#### Work to be completed:
Could you repeat, exactly and with no pictures, only the lines from the start of the records through the line containing "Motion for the"?

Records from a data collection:
---*---

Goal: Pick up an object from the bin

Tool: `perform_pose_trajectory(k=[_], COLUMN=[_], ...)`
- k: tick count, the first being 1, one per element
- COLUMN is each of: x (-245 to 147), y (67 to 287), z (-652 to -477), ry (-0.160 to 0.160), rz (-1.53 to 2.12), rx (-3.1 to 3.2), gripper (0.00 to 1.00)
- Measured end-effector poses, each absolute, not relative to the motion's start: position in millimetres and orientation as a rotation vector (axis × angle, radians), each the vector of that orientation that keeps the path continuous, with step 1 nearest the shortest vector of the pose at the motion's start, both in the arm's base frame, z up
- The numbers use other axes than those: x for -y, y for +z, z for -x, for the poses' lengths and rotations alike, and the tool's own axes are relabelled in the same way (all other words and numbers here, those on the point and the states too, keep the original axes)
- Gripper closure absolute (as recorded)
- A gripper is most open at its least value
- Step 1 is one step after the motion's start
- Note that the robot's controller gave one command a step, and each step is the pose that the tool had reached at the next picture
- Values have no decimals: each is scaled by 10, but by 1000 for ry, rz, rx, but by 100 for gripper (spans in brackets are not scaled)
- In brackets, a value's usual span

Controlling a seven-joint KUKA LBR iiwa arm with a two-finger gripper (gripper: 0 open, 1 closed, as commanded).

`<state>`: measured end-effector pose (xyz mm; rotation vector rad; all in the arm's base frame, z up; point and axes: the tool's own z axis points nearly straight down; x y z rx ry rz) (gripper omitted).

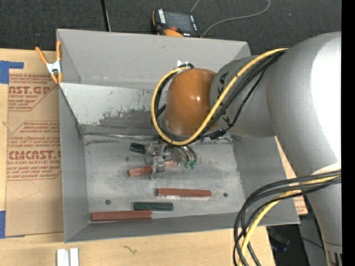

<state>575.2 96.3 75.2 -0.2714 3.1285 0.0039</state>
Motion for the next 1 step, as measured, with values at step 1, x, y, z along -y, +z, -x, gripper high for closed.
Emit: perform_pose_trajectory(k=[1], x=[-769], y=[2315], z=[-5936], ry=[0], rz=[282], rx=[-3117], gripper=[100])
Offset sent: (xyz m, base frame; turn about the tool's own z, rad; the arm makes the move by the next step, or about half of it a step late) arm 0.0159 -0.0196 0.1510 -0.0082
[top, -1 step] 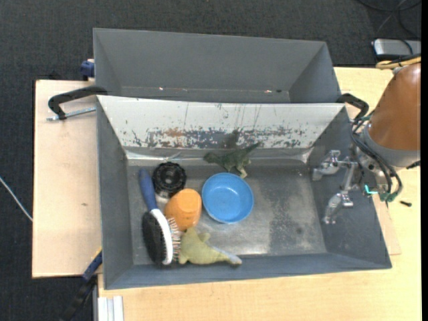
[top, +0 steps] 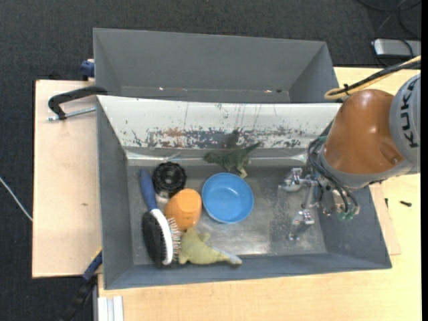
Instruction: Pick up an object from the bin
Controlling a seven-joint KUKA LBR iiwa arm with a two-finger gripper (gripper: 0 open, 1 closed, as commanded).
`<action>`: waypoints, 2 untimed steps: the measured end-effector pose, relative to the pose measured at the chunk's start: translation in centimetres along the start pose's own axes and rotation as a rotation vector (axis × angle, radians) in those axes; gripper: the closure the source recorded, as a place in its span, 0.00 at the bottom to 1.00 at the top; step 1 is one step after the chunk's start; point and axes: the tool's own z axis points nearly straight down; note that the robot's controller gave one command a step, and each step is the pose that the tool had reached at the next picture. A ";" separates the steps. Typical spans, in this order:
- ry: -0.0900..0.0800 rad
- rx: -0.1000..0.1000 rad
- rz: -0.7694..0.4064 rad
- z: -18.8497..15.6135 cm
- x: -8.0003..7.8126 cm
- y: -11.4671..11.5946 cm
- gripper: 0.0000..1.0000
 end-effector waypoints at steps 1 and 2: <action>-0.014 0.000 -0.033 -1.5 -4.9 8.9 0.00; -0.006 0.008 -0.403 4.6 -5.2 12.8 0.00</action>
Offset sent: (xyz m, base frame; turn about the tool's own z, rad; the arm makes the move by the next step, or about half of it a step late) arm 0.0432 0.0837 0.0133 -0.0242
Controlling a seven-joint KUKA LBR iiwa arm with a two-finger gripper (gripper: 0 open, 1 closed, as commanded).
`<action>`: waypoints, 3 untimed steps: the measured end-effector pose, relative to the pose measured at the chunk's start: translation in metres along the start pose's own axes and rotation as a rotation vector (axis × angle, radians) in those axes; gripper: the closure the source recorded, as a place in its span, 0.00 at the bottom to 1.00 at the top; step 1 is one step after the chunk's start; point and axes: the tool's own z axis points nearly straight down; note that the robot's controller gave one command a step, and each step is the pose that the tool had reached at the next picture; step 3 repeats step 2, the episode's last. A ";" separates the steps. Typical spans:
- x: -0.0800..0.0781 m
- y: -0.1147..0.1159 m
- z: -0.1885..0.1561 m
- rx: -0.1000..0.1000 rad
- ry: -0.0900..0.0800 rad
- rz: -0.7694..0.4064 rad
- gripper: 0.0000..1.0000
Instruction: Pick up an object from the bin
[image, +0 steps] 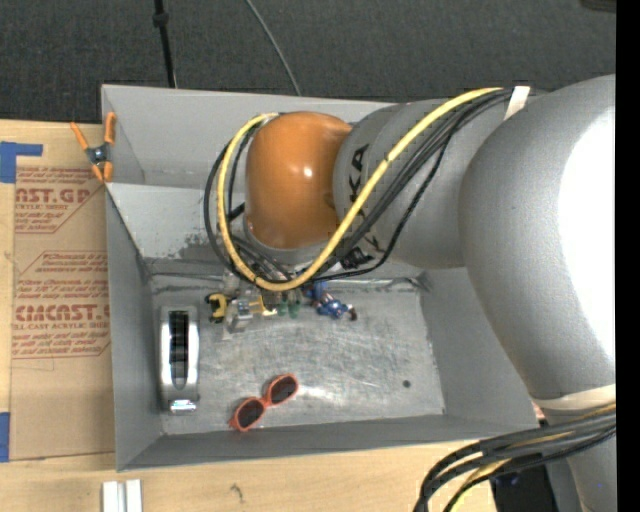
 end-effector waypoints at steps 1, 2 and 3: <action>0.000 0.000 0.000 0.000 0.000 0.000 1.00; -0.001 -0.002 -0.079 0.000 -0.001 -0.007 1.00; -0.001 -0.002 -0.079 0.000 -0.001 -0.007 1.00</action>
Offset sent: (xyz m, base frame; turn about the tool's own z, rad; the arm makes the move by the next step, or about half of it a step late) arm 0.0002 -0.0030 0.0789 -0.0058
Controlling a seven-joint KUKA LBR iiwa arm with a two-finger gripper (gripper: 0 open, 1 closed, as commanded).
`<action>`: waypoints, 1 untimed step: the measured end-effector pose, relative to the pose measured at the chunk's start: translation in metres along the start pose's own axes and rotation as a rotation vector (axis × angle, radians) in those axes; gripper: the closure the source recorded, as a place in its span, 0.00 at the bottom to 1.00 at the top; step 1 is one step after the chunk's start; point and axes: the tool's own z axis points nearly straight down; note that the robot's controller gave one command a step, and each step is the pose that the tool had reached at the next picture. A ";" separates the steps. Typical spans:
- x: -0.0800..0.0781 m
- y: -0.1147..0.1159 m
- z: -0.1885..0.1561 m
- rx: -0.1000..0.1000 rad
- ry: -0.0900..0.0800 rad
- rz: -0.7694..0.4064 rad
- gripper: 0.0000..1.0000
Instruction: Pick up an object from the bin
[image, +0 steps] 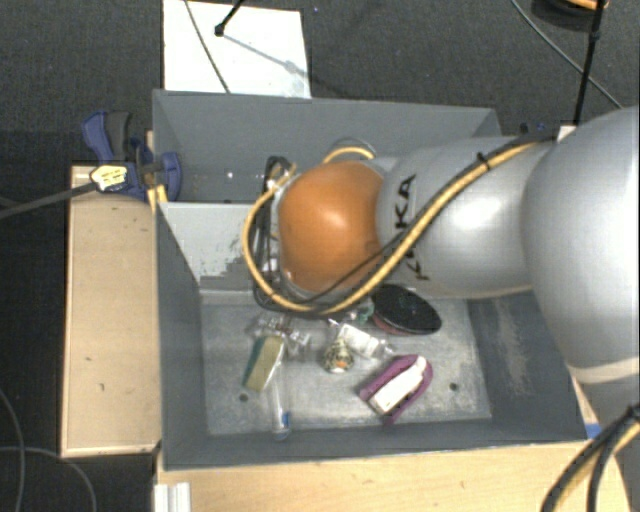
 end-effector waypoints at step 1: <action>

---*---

#### Task response:
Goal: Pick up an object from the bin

Tool: `perform_pose_trajectory(k=[_], COLUMN=[_], ...)`
- k: tick count, the first being 1, one per element
- COLUMN is each of: x (-245 to 147), y (67 to 287), z (-652 to -477), ry (-0.160 to 0.160), rz (-1.53 to 2.12), rx (-3.1 to 3.2), gripper (0.00 to 1.00)
- Measured end-effector poses, each absolute, not relative to the motion's start: position in millimetres and orientation as a rotation vector (axis × angle, radians), each the vector of that orientation that keeps the path continuous, with step 1 nearest the shortest vector of the pose at the motion's start, both in the arm's base frame, z up
- The numbers use other axes than those: x for -y, y for +z, z for -x, for the poses' lengths and rotations alike, and the tool's own axes are relabelled in the same way (all other words and numbers here, those on the point and the states too, keep the original axes)
- Gripper closure absolute (as recorded)
- A gripper is most open at its least value
- Step 1 is one step after the motion's start
- Note that the robot's controller gave one command a step, and each step is the pose that the tool had reached at the next picture
- Values have no decimals: each is scaled by 10, but by 1000 for ry, rz, rx, but by 100 for gripper (spans in brackets are not scaled)
- In brackets, a value's usual span

Controlling a seven-joint KUKA LBR iiwa arm with a two-finger gripper (gripper: 0 open, 1 closed, as commanded).

`<state>`: measured end-effector pose (xyz mm; rotation vector rad; all in the arm's base frame, z up; point and axes: the tool's own z axis points nearly straight down; x y z rx ry rz) (gripper omitted).


<state>575.2 96.3 75.2 -0.2714 3.1285 0.0039</state>
Motion for the next 1 step, as measured, with values at step 1, x, y, z along -y, +z, -x, gripper high for closed.

Output is complete for this exercise.